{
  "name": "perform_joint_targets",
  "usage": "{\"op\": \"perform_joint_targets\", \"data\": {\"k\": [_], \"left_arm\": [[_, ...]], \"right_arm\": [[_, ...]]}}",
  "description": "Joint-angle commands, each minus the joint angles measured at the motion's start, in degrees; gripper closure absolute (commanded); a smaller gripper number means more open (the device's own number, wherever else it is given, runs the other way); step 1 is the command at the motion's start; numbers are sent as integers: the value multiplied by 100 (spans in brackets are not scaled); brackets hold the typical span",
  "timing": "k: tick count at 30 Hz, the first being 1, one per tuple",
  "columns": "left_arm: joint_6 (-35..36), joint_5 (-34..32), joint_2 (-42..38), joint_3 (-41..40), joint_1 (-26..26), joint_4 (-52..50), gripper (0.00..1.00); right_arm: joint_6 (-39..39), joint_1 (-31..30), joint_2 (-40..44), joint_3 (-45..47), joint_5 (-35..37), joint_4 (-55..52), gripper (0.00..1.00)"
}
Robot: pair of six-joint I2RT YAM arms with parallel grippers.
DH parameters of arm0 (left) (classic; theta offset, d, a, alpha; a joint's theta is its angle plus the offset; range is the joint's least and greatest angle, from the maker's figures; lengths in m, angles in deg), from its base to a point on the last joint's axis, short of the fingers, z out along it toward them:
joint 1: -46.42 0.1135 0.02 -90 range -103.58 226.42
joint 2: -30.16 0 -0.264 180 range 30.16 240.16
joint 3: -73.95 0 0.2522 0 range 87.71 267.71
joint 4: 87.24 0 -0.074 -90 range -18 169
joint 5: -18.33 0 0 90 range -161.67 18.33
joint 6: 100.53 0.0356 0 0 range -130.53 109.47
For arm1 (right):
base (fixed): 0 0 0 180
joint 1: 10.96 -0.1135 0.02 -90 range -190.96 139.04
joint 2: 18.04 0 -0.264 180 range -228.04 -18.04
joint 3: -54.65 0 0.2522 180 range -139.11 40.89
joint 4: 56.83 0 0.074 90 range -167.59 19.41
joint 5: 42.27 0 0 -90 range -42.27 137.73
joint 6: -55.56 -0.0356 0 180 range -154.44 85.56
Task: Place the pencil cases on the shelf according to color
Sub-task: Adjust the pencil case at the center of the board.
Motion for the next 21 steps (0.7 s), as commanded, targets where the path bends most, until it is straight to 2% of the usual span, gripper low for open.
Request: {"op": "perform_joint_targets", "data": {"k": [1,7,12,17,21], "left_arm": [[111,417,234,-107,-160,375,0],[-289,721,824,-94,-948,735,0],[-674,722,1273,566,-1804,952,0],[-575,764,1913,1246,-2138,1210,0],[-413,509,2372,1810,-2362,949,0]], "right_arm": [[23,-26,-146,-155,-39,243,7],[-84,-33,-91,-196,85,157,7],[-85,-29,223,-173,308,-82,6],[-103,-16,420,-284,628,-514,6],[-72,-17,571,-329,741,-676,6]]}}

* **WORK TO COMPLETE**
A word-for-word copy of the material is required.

* **FINISHED EXERCISE**
{
  "name": "perform_joint_targets",
  "usage": "{\"op\": \"perform_joint_targets\", \"data\": {\"k\": [_], \"left_arm\": [[_, ...]], \"right_arm\": [[_, ...]]}}",
  "description": "Joint-angle commands, each minus the joint angles measured at the motion's start, in degrees; gripper closure absolute (commanded); a smaller gripper number means more open (the device's own number, wherever else it is given, runs the other way); step 1 is the command at the motion's start; numbers are sent as integers: the value multiplied by 100 (spans in brackets are not scaled); brackets hold the typical span",
  "timing": "k: tick count at 30 Hz, the first being 1, one per tuple",
  "columns": "left_arm: joint_6 (-35..36), joint_5 (-34..32), joint_2 (-42..38), joint_3 (-41..40), joint_1 (-26..26), joint_4 (-52..50), gripper (0.00..1.00); right_arm: joint_6 (-39..39), joint_1 (-31..30), joint_2 (-40..44), joint_3 (-45..47), joint_5 (-35..37), joint_4 (-55..52), gripper (0.00..1.00)"
}
Robot: pair of six-joint I2RT YAM arms with parallel grippers.
DH parameters of arm0 (left) (classic; theta offset, d, a, alpha; a joint's theta is its angle plus the offset; range is the joint's least and greatest angle, from the maker's figures; lengths in m, angles in deg), from its base to a point on the last joint's axis, short of the fingers, z out along it toward them:
joint 1: -46.42 0.1135 0.02 -90 range -103.58 226.42
joint 2: -30.16 0 -0.264 180 range 30.16 240.16
joint 3: -73.95 0 0.2522 0 range 87.71 267.71
joint 4: 87.24 0 -0.074 -90 range -18 169
joint 5: -18.33 0 0 90 range -161.67 18.33
joint 6: 100.53 0.0356 0 0 range -130.53 109.47
For arm1 (right):
base (fixed): 0 0 0 180
joint 1: 10.96 -0.1135 0.02 -90 range -190.96 139.04
joint 2: 18.04 0 -0.264 180 range -228.04 -18.04
joint 3: -54.65 0 0.2522 180 range -139.11 40.89
joint 4: 56.83 0 0.074 90 range -167.59 19.41
joint 5: 42.27 0 0 -90 range -42.27 137.73
joint 6: -55.56 -0.0356 0 180 range -154.44 85.56
Task: Place the pencil cases on the shelf according to color
Sub-task: Adjust the pencil case at the center of the board.
Motion for the next 21 steps (0.7 s), as commanded, targets where the path bends most, until it is straight to 2% of the usual span, gripper low for open.
Request: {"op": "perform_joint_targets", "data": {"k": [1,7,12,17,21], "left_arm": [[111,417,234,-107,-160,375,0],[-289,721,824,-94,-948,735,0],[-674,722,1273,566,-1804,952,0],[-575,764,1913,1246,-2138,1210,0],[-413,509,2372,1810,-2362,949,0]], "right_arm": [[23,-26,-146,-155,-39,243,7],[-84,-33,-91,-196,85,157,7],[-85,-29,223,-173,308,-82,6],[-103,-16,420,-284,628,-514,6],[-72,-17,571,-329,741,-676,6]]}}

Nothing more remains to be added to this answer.